# How do you build a “People who bought this also bought that”-style recommendation engine

## Collaborative Filtering

Collaborative Filtering (CF) is a method of making automatic predictions about the interests of a user by learning its preferences (or taste) based on information of his engagements with a set of available items, along with other users’ engagements with the same set of items. in other words, CF assumes that, if a person A has the same opinion as person B on some set of issues X={x1,x2,…}, then A is more likely to have B‘s opinion on a new issue y than to have the opinion of any other person that doesn’t agree with A on X.

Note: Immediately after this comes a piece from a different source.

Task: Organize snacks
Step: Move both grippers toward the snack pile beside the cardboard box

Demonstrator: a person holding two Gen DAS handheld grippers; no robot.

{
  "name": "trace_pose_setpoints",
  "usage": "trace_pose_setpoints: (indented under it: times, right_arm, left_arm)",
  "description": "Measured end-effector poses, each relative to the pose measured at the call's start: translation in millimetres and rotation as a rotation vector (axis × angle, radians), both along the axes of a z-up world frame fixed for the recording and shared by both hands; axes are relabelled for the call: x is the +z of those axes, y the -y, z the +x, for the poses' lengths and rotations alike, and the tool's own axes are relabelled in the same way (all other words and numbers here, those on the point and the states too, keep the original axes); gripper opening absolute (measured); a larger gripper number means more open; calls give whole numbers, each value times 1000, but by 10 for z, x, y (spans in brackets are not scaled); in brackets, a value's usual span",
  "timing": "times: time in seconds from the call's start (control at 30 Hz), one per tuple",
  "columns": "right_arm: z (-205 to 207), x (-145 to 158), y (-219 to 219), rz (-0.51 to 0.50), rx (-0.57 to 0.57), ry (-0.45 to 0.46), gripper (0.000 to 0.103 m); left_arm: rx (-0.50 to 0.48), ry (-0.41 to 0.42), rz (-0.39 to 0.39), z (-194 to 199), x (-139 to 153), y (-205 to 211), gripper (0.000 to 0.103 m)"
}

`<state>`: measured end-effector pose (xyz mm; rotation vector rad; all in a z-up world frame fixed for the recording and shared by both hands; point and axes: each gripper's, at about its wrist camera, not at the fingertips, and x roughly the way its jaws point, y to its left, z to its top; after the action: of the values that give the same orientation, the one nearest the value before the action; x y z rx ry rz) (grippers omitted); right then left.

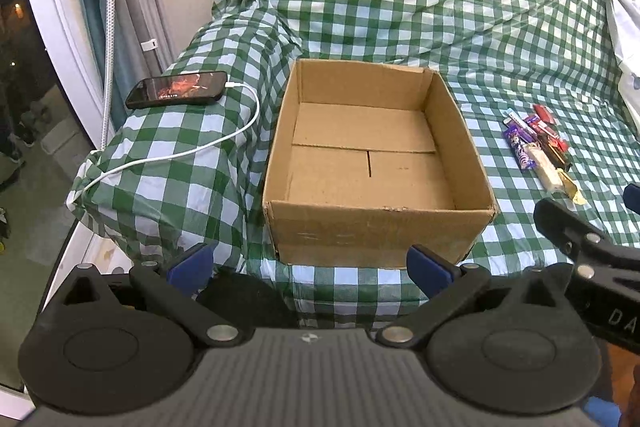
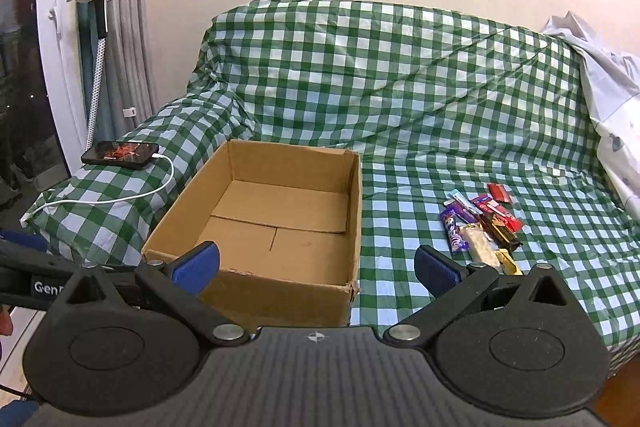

So for example, while person A‘s favorite movies are {American Hustle, Hunger Games and Delivery Man}, person B really likes {American Hustle, Hunger Games and Captain Philips} and person C just loves {12 Years a Slave, Reasonable Doubt and Die Hard II}, following CF approach it should be safer to assume person B should also like Delivery Man and person A would have liked to watch Captain Philips, than to assume any of them would be interested in watching 12 Years a Slave, Reasonable Doubt or Die Hard II.

By discovering usage/engagement patterns among users and items in the data, CF algorithms are able to infer users’ hidden preferences and to exploit those preferences to recommend them new potentially-good items. CF algorithms are best known for their use on e-commerce web sites, where they serve as cornerstones for their recommendation-engines.

In this post I will introduce some basic theory behind one of the most popular CF algorithms, known as Matrix Factorization, review some of its applications, provide some basic details about large-scale implementations of it, and hopefully will trigger you to read more and get interested in this field.

Let’s begin!

### Clustering

In data mining, clustering is the process of grouping objects based of object-similarity, in such a way that objects that belong to the same group (also known as a cluster) are more similar to each other than to those in other groups. In most scenarios it is considered an unsupervised learning task, as no real “feedback” (a ground truth mapping of an object to its group) exists.

There are various algorithms that aim to solve clustering problems. They are mostly based on machine learning techniques (among them the famous K-Means and K-Medoids models) or statistical inference techniques (a popular example is the Gaussian Mixture Model), and are widely used in a wide range of applications.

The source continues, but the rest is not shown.